L’amélioration des corridors de transport transfrontaliers, catalyseur pour le développement des échanges intra-OCI

 L’amélioration des corridors de transport transfrontaliers entre les Etats membres de l’Organisation de la coopération islamique (OCI) constitue un catalyseur indispensable pour le développement des échanges commerciaux entre les pays membres, a souligné, mercredi à Istanbul, Mme Rakiya Adderhem, Secrétaire d’Etat chargée du commerce extérieur.

Intervenant lors de la 33-è session du Comité permanent pour la coopération économique et commerciale de l’Organisation (COMCEC), elle a indiqué que le Maroc est conscient de la grande importance de la facilitation des échanges et de l’amélioration de ces corridors ainsi que leurs impacts dans l’accroissement des opportunités commerciales tant au niveau des importations que des exportations.

Le Maroc a, dans ce cadre, œuvré au développement du cadre réglementaire du secteur du transport et de la logistique en adoptant une stratégie ambitieuse de compétitivité logistique avec l’allocation de programmes pour investir dans différents types de transport et améliorer le niveau de services fournis.

Elle a, en outre, décliné les efforts consentis dans le domaine dont les plans dédiés aux infrastructures de transport, notamment les stratégies logistique et portuaire nationale à l’horizon 2030, et le plan de développement du secteur de la marine marchande, aérien et ferroviaire.


Parmi les projets pilotes, le port Tanger Med permet au Royaume, selon une récente étude de la CNUCED, d’occuper la première place en Afrique en termes d’indice de liaisons maritimes en 2017 mais également de jouer le rôle de corridor commercial stratégique entre l’Europe, l’Afrique et l’est de l’Asie.

Cette position devra encore être renforcée après l’achèvement de Tanger-Med 2, qui augmentera sa capacité en traitant 9 millions de conteneurs par an.

L’actuelle session du COMCEC, a noté Mme Eddarhem, est une étape très importante pour une évaluation complète des diverses mesures et réalisations ainsi que du bilan de la coopération conjointe au cours de l’année écoulée, assurant qu’il incombe à tous les États et institutions de l’OCI, de maintenir la méthodologie utilisée pour diagnostiquer les domaines et concevoir des projets concrets pour renforcer cette coopération et d’atteindre les objectifs du plan décennal 2016-2025.

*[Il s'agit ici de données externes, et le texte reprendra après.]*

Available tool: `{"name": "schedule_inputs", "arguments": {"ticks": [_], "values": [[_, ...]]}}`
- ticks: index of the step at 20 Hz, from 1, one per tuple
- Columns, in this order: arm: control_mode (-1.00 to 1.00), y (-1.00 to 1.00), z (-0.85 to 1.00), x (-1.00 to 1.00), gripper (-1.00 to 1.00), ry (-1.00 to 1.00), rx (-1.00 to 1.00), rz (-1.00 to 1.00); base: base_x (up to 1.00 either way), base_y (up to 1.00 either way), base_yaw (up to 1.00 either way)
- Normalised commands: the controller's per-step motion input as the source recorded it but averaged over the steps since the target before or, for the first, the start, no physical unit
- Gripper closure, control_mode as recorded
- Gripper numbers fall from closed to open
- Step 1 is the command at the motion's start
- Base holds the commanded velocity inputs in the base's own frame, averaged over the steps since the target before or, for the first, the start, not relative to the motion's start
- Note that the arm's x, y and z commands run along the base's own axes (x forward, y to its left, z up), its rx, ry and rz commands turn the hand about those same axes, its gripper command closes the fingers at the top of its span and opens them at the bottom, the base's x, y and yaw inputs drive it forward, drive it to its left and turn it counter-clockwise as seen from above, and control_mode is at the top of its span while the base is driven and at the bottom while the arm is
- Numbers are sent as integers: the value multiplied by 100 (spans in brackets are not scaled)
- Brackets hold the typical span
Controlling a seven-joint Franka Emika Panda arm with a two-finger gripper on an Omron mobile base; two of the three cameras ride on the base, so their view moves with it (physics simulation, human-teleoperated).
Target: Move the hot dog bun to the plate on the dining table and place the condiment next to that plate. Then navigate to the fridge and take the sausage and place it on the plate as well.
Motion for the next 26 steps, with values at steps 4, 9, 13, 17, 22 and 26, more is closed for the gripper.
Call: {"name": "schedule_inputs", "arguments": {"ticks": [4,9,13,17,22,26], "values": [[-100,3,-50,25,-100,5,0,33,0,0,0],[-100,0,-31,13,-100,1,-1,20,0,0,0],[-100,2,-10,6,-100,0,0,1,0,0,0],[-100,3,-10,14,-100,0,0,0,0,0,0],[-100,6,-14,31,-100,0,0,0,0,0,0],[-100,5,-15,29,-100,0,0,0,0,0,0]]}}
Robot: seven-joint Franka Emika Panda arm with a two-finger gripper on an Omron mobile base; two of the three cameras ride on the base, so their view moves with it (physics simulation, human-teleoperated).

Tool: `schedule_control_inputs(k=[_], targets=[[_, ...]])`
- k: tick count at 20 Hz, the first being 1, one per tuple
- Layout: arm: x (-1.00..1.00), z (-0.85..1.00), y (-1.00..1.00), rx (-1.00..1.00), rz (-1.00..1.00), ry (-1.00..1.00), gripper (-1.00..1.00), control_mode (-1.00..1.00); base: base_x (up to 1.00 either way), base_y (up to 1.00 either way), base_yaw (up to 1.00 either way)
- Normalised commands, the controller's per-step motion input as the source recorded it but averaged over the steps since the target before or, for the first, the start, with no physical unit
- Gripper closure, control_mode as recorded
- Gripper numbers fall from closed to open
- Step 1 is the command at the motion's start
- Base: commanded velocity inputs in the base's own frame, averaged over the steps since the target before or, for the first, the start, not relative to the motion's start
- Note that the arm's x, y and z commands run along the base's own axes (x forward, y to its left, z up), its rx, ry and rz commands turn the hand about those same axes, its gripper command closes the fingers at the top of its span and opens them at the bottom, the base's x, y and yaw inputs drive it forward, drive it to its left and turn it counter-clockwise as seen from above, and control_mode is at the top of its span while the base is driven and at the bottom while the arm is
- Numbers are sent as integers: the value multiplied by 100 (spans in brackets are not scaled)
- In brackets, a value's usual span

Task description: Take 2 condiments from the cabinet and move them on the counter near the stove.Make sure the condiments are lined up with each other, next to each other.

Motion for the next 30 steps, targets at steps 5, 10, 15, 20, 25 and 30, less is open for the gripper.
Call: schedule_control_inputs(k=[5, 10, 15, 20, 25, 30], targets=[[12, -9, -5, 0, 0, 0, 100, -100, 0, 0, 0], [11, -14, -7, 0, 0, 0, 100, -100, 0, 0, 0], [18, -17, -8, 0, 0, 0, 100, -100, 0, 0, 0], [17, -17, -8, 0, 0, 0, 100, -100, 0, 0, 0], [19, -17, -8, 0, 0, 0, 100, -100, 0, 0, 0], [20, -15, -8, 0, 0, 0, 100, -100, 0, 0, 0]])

Le Maroc est fermement convaincu de l’importance de promouvoir la coopération et la coordination au sein de l’espace islamique, une conviction confortée par le soutien du Royaume, fondé sur la vision de SM le Roi Mohammed VI, à toutes les mesures prises au niveau de l’Organisation en vue du renforcement des liens de coopération globale entre les pays frères.


En ligne avec cette forte volonté, le volume des échanges commerciaux du Royaume et ces partenaires de ces pays a atteint, en 2016, plus de 8,6 milliards de dollars, a précisé Mme Eddarhem, rappelant la tenue au Maroc de nombreuses rencontres en coopération avec des organismes partenaires, entre autres, le pont du commerce arabo-africain lancé avec la société internationale islamique de financement du commerce à Rabat et qui constitue un maillon supplémentaire dans l’intégration économique et commerciale de ces régions ou encore les activités de renforcement des capacités dans les domaines commerciaux destinées aux États membres.